**ABOUT THIS EXERCISE**
Give back, word for word, every line from the one containing "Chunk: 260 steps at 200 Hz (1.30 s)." to the end of the listing, and nothing more.

**PROVIDED DATA**
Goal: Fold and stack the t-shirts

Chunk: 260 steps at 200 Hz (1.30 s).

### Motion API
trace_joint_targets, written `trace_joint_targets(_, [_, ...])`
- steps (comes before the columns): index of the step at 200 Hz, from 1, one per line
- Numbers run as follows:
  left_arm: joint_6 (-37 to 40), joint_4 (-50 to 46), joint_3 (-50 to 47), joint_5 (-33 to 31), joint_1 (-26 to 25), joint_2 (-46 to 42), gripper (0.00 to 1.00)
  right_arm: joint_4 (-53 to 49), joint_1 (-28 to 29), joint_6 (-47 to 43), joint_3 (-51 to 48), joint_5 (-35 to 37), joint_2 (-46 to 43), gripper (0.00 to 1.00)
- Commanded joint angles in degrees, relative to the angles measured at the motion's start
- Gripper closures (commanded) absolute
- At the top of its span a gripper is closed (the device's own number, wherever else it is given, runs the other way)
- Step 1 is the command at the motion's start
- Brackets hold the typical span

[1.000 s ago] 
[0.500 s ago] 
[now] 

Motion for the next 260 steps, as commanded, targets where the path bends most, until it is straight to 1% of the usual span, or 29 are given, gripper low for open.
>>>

**YOUR RESPONSE**
Chunk: 260 steps at 200 Hz (1.30 s).

### Motion API
trace_joint_targets, written `trace_joint_targets(_, [_, ...])`
- steps (comes before the columns): index of the step at 200 Hz, from 1, one per line
- Numbers run as follows:
  left_arm: joint_6 (-37 to 40), joint_4 (-50 to 46), joint_3 (-50 to 47), joint_5 (-33 to 31), joint_1 (-26 to 25), joint_2 (-46 to 42), gripper (0.00 to 1.00)
  right_arm: joint_4 (-53 to 49), joint_1 (-28 to 29), joint_6 (-47 to 43), joint_3 (-51 to 48), joint_5 (-35 to 37), joint_2 (-46 to 43), gripper (0.00 to 1.00)
- Commanded joint angles in degrees, relative to the angles measured at the motion's start
- Gripper closures (commanded) absolute
- At the top of its span a gripper is closed (the device's own number, wherever else it is given, runs the other way)
- Step 1 is the command at the motion's start
- Brackets hold the typical span

[1.000 s ago] 
[0.500 s ago] 
[now] 

Motion for the next 260 steps, as commanded, targets where the path bends most, until it is straight to 1% of the usual span, or 29 are given, gripper low for open.
>>>

The required output has been given.